Task instructions. In the listing below, tally each line that contains "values". Reply with the total only.

+ + + + +

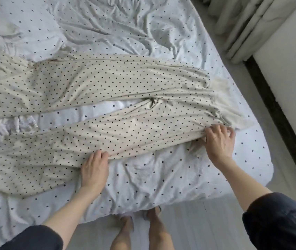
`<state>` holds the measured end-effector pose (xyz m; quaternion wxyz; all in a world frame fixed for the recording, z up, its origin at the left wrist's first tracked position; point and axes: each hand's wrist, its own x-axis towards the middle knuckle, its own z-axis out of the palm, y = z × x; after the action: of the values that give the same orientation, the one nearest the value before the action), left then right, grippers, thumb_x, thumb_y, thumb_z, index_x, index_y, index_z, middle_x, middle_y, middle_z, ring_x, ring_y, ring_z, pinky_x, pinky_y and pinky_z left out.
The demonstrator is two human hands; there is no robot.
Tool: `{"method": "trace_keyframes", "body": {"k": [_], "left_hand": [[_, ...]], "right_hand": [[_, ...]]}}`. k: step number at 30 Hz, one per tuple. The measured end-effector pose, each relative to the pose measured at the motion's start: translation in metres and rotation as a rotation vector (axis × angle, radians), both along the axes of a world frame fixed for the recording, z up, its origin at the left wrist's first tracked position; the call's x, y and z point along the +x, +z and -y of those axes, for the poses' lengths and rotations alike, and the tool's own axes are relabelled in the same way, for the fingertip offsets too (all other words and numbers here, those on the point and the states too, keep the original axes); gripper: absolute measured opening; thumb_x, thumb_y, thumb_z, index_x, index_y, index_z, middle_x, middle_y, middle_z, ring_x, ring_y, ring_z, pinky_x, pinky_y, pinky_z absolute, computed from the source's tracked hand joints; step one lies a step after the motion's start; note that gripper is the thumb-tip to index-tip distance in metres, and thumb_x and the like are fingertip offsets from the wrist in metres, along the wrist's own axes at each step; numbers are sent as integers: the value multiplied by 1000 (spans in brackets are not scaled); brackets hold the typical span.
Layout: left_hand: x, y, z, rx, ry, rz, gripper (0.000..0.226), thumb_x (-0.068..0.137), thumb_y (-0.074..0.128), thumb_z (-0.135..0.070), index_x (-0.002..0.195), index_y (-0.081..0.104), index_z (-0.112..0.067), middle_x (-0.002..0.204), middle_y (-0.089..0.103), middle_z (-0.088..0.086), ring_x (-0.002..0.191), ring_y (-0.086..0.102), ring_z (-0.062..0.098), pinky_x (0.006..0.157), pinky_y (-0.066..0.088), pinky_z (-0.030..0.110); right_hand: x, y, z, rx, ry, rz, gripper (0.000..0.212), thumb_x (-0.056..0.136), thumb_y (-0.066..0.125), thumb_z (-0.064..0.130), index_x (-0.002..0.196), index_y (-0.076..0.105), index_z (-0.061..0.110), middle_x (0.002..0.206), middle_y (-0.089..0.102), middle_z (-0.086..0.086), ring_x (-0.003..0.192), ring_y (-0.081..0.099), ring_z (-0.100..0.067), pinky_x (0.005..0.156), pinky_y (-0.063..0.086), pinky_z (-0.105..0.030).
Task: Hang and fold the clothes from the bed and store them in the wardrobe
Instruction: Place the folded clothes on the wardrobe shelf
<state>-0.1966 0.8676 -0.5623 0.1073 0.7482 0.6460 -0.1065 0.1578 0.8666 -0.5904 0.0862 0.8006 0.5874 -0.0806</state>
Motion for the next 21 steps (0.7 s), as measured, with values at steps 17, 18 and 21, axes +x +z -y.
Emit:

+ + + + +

Exercise solution. 2